======== Data below

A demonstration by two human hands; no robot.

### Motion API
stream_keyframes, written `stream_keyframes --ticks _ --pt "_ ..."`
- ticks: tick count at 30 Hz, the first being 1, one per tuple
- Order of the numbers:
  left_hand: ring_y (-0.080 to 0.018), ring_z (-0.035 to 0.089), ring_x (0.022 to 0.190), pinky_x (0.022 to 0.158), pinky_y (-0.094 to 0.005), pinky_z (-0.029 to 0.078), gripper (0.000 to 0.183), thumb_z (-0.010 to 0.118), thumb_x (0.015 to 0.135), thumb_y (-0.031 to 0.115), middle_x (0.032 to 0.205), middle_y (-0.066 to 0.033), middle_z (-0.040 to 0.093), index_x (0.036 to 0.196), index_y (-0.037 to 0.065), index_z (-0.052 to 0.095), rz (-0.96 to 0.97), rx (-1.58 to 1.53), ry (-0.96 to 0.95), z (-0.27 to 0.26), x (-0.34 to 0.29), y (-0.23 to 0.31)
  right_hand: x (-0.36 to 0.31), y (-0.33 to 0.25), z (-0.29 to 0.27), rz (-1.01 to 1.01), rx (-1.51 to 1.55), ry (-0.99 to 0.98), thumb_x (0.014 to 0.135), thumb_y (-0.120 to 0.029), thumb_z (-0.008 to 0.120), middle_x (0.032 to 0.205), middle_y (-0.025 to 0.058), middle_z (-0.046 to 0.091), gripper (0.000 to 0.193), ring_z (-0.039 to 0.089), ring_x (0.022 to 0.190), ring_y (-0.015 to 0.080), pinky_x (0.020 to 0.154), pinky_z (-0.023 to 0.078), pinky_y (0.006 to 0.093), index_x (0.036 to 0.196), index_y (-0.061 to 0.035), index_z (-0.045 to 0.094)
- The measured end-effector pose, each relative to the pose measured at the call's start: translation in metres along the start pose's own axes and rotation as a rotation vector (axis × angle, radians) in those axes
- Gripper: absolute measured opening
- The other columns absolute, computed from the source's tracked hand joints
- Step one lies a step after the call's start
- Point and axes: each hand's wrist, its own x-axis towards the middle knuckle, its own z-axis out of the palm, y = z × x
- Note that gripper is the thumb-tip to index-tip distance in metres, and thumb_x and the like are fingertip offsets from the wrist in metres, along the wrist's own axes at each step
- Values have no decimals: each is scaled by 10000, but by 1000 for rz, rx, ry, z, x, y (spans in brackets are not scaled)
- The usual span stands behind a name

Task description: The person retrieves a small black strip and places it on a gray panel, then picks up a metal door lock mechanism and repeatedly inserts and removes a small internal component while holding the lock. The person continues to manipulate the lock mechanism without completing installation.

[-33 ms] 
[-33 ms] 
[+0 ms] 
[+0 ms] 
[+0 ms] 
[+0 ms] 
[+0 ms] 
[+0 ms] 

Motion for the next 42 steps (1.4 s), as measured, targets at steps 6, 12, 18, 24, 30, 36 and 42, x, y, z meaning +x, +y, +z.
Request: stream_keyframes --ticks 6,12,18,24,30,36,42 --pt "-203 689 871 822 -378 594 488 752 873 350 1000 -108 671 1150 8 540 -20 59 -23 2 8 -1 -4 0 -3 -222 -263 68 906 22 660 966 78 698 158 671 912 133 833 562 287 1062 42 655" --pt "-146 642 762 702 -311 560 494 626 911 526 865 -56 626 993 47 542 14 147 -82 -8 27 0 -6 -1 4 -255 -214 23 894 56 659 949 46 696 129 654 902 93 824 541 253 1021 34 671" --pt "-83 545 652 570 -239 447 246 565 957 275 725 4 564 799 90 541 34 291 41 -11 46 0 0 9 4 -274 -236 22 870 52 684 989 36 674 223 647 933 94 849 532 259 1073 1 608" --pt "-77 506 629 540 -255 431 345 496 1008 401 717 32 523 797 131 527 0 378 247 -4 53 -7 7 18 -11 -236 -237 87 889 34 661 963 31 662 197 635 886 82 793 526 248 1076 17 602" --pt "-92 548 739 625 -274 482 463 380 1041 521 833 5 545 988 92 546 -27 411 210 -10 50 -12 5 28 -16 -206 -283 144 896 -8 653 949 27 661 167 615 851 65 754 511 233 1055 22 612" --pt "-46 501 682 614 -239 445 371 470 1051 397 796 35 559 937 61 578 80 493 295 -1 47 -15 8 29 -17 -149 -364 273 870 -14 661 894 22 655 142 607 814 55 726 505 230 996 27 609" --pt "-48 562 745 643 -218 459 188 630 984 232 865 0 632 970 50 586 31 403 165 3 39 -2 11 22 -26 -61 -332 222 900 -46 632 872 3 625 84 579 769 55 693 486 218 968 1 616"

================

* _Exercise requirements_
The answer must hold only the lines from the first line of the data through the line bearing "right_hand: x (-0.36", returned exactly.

* _Solution to the problem_
A demonstration by two human hands; no robot.

### Motion API
stream_keyframes, written `stream_keyframes --ticks _ --pt "_ ..."`
- ticks: tick count at 30 Hz, the first being 1, one per tuple
- Order of the numbers:
  left_hand: ring_y (-0.080 to 0.018), ring_z (-0.035 to 0.089), ring_x (0.022 to 0.190), pinky_x (0.022 to 0.158), pinky_y (-0.094 to 0.005), pinky_z (-0.029 to 0.078), gripper (0.000 to 0.183), thumb_z (-0.010 to 0.118), thumb_x (0.015 to 0.135), thumb_y (-0.031 to 0.115), middle_x (0.032 to 0.205), middle_y (-0.066 to 0.033), middle_z (-0.040 to 0.093), index_x (0.036 to 0.196), index_y (-0.037 to 0.065), index_z (-0.052 to 0.095), rz (-0.96 to 0.97), rx (-1.58 to 1.53), ry (-0.96 to 0.95), z (-0.27 to 0.26), x (-0.34 to 0.29), y (-0.23 to 0.31)
  right_hand: x (-0.36 to 0.31), y (-0.33 to 0.25), z (-0.29 to 0.27), rz (-1.01 to 1.01), rx (-1.51 to 1.55), ry (-0.99 to 0.98), thumb_x (0.014 to 0.135), thumb_y (-0.120 to 0.029), thumb_z (-0.008 to 0.120), middle_x (0.032 to 0.205), middle_y (-0.025 to 0.058), middle_z (-0.046 to 0.091), gripper (0.000 to 0.193), ring_z (-0.039 to 0.089), ring_x (0.022 to 0.190), ring_y (-0.015 to 0.080), pinky_x (0.020 to 0.154), pinky_z (-0.023 to 0.078), pinky_y (0.006 to 0.093), index_x (0.036 to 0.196), index_y (-0.061 to 0.035), index_z (-0.045 to 0.094)

No part of the exercise remains open.